• [Exercise directions] Your reply should contain only the line with "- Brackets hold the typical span" and the lines after it through the end of the data, each written out exactly.

══════════

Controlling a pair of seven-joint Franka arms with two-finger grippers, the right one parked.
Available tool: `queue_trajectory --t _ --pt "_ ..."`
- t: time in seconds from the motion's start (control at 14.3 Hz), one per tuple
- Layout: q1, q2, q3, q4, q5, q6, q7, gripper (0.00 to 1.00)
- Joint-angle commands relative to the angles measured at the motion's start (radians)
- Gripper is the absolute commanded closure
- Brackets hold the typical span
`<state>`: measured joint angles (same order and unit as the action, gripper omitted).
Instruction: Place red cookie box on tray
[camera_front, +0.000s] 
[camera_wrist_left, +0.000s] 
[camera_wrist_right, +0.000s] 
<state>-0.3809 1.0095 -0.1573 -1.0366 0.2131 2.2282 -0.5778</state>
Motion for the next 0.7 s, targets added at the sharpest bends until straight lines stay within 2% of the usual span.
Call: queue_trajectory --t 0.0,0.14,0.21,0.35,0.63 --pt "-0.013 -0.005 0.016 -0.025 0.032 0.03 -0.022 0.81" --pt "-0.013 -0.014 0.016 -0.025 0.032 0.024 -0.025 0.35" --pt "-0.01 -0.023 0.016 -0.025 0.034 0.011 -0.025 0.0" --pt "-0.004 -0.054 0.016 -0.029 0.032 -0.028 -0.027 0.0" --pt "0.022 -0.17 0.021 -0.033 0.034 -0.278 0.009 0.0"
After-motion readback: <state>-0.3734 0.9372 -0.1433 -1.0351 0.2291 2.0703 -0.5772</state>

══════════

• [Answer]
- Brackets hold the typical span
`<state>`: measured joint angles (same order and unit as the action, gripper omitted).
Instruction: Place red cookie box on tray
[camera_front, +0.000s] 
[camera_wrist_left, +0.000s] 
[camera_wrist_right, +0.000s] 
<state>-0.3809 1.0095 -0.1573 -1.0366 0.2131 2.2282 -0.5778</state>
Motion for the next 0.7 s, targets added at the sharpest bends until straight lines stay within 2% of the usual span.
Call: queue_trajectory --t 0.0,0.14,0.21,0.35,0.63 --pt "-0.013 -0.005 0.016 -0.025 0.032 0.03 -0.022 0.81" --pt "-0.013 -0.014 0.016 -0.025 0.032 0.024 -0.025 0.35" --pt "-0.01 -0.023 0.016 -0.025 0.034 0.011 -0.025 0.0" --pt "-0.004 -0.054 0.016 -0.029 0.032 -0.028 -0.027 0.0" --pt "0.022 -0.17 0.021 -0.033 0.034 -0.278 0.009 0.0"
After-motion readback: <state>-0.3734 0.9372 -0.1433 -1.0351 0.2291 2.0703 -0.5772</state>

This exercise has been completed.